Economias (ainda) no colchão

Você sabia que muitos argentinos guardam dólares em maletas, vasos de plantas e até no fundo do armário? 

O hábito é tão comum que autoridades do país estimam que cerca de US$ 170 bilhões estejam fora dos bancos.

🇦🇷 Por quê? 

A falta de confiança na moeda local, que desestimula a poupança em pesos, e episódios traumáticos como o confisco de 2001.

Na época, o governo limitou os saques bancários, medida conhecida como “corralito”. Também converteu à força depósitos em dólar para a moeda local, com desvalorização de 75%.

Desde então, as gestões argentinas tentam restaurar a confiança da população —com tentativas que ainda não fizeram grande diferença.

A hora e a vez de Javier Milei. A falta de dólares é um problema crônico do país, e o atual presidente está disposto a tentar reverter esse cenário. Guardado em espécie, o dinheiro deixa de circular no sistema formal, o que poderia gerar empréstimos e investimentos.

Desde que assumiu, em dezembro de 2023, Milei criou alguns programas para formalizar a moeda. A confiança nesse governo é a mais alta em décadas: os depósitos no sistema bancário subiram para quase US$ 40 bilhões.

Sim, mas...

O mais recente esforço, um conjunto de incentivos chamado Inocência Fiscal, não ganha tração. A medida tenta motivar os argentinos a trazer poupanças não declaradas de volta ao sistema formar. Para isso, flexibiliza exigências e reduz o risco de fiscalização das autoridades.

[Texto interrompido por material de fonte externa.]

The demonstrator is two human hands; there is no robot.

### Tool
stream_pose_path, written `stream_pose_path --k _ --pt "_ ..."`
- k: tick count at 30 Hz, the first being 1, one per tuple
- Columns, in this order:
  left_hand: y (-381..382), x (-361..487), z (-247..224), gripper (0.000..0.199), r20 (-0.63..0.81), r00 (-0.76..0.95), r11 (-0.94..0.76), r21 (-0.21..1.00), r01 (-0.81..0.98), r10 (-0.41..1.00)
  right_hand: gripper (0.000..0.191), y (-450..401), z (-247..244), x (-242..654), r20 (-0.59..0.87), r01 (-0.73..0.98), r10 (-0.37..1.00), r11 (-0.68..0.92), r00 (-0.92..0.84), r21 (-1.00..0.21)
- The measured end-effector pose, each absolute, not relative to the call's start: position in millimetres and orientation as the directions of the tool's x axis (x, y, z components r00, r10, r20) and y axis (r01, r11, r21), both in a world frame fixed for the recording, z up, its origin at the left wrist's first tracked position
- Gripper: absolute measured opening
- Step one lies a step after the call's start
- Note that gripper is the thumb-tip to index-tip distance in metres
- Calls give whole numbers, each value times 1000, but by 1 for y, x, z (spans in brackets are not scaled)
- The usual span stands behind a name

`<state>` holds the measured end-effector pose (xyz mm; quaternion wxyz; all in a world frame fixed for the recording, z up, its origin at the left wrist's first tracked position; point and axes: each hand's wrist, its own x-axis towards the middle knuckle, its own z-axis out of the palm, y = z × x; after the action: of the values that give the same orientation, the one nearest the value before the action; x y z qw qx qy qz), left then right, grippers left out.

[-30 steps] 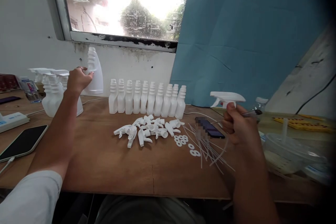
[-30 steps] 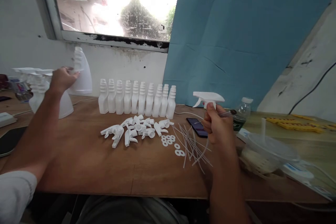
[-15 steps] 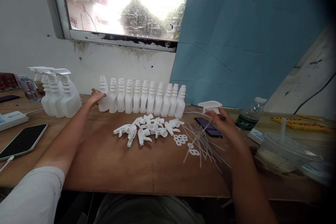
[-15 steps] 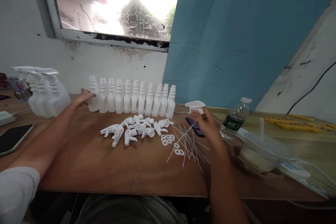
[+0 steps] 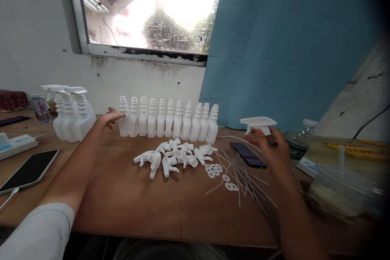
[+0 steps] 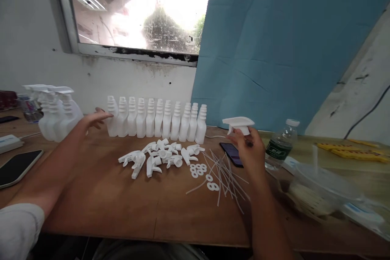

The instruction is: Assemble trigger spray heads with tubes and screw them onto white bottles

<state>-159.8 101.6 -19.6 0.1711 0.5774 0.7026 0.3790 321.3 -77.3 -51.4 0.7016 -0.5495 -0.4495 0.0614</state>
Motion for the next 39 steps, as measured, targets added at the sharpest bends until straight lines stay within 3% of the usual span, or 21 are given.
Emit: stream_pose_path --k 2,6,8,10,12,14,17,20,24,27,31,35,39 --pt "90 -157 5 78 245 -283 40 686 727 927 38 -82 -46 313 526 364 630 380 571 -850" --pt "49 -115 37 33 369 -85 -189 645 740 925 33 -89 -40 288 464 395 777 302 425 -867" --pt "19 -75 29 24 471 236 -524 713 466 850 31 -92 -41 272 444 428 850 302 284 -852" --pt "-12 -30 2 28 494 424 -590 797 128 759 29 -96 -43 258 423 468 900 330 107 -820" --pt "-39 10 -33 42 392 570 -447 893 -47 722 26 -101 -45 248 404 521 915 357 -26 -776" --pt "-57 37 -68 50 275 613 -235 961 -147 741 22 -107 -47 240 367 556 924 362 -109 -748" --pt "-66 55 -102 48 225 653 13 941 -338 723 22 -113 -51 233 283 521 937 349 -204 -779" --pt "-63 54 -115 45 188 720 188 894 -408 668 23 -110 -59 228 225 466 941 322 -253 -824" --pt "-53 48 -126 42 181 726 276 843 -462 663 31 -100 -70 228 217 392 945 300 -243 -870" --pt "-45 46 -137 36 162 780 379 802 -461 605 50 -92 -70 234 302 340 949 314 -88 -887" --pt "-39 47 -143 29 102 846 547 720 -426 524 48 -93 -61 242 394 312 917 357 65 -881" --pt "-38 47 -142 36 42 828 579 696 -425 559 38 -103 -50 240 384 279 922 380 -41 -882" --pt "-38 47 -143 38 22 827 566 719 -404 562 36 -110 -46 234 344 360 929 370 -135 -856"
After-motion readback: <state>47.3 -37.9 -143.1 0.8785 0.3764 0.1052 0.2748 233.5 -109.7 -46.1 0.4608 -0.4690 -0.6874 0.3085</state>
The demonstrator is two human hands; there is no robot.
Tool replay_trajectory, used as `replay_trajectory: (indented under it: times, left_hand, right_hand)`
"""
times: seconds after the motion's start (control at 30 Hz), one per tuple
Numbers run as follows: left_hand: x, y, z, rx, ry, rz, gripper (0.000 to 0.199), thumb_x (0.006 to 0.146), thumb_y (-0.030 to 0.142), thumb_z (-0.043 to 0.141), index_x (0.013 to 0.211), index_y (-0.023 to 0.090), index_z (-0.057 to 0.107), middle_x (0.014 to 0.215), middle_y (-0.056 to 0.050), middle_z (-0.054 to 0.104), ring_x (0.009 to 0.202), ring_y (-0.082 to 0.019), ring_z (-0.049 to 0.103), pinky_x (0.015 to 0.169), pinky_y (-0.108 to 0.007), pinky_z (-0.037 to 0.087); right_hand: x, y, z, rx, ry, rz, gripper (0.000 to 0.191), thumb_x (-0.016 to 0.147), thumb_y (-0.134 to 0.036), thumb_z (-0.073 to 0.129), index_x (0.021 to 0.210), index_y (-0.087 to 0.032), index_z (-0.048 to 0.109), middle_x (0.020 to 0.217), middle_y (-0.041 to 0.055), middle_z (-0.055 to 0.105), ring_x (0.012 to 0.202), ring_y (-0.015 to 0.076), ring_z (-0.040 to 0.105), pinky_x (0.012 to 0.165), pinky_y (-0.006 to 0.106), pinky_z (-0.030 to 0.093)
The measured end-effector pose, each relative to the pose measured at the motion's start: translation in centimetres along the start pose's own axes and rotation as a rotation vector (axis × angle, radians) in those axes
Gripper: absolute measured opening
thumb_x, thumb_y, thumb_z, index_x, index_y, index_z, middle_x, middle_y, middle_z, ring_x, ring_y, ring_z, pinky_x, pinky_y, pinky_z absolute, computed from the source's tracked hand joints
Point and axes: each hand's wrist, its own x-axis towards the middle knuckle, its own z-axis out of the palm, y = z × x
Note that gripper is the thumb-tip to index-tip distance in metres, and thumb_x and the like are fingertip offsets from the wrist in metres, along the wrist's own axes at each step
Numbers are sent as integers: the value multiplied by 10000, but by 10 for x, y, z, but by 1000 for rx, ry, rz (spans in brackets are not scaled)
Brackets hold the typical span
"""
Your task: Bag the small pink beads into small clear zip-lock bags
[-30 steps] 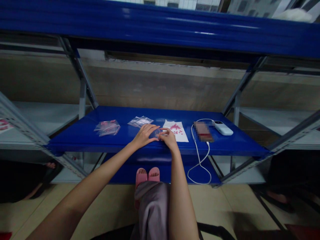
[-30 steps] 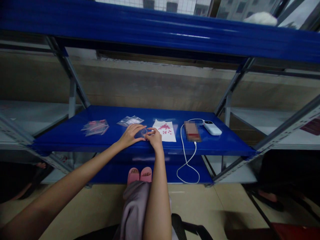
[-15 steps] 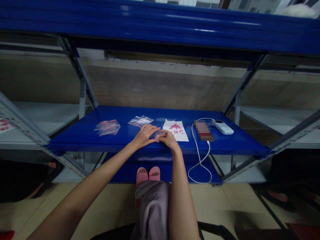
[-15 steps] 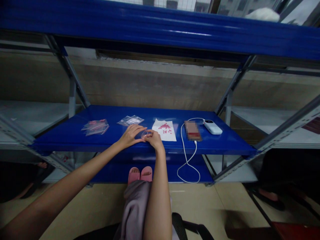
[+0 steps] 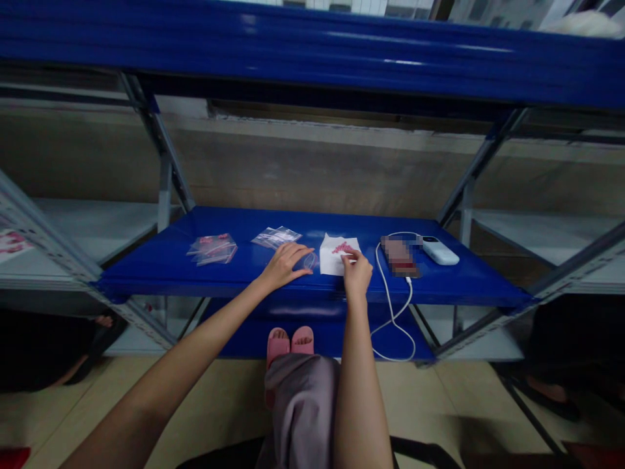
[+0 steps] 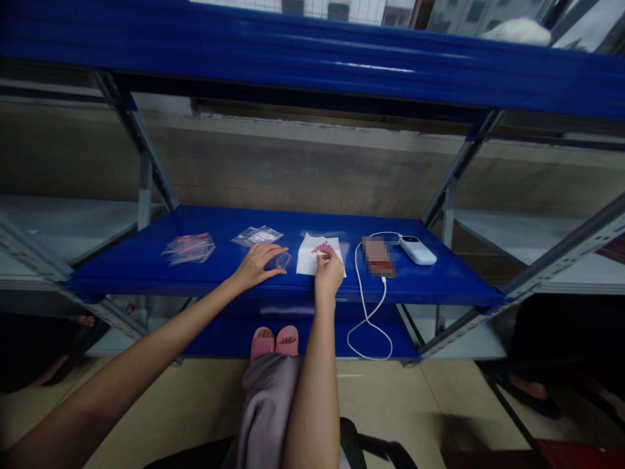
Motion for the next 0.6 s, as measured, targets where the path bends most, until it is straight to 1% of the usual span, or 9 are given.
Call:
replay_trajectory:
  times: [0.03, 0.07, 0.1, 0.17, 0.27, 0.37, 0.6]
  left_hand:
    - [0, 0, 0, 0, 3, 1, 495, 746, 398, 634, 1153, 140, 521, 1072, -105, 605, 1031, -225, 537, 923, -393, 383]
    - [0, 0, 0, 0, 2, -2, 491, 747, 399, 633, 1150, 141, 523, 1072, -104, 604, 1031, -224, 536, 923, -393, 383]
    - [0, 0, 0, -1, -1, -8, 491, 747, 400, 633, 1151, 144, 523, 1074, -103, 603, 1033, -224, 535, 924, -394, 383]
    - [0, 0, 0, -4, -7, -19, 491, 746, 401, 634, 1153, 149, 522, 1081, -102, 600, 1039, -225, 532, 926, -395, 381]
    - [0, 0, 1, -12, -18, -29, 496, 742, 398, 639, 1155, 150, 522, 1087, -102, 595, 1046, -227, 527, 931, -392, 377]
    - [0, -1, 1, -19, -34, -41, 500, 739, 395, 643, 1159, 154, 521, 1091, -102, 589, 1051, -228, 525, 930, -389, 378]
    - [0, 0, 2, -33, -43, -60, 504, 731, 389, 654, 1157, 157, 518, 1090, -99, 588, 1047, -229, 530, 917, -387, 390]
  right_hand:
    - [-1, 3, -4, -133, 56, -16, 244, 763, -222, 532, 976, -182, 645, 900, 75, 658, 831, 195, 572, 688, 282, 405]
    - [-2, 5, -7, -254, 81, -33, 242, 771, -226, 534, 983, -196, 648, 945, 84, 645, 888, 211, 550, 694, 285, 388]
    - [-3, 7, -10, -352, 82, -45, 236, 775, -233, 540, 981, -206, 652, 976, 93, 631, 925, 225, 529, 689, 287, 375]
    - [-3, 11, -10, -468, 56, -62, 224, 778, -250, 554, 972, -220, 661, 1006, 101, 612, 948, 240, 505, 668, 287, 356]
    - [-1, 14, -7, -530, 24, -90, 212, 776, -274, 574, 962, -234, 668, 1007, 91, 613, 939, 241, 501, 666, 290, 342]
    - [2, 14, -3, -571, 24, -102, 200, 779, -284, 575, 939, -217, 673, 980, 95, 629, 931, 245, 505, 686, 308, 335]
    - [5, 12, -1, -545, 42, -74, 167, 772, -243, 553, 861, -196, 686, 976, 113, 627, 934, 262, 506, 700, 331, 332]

Enquanto isso… A demanda por dólares continua forte. Os cidadãos compram cerca de US$ 2 bilhões em moeda estrangeira todo mês —um número que pode saltar para mais de US$ 6 bilhões durante períodos de estresse político, como eleições.

Autoridades acreditam que cerca de 10% dessas compras são mantidas em espécie, escondidas em casa ou em cofres, ou transferidas para o exterior.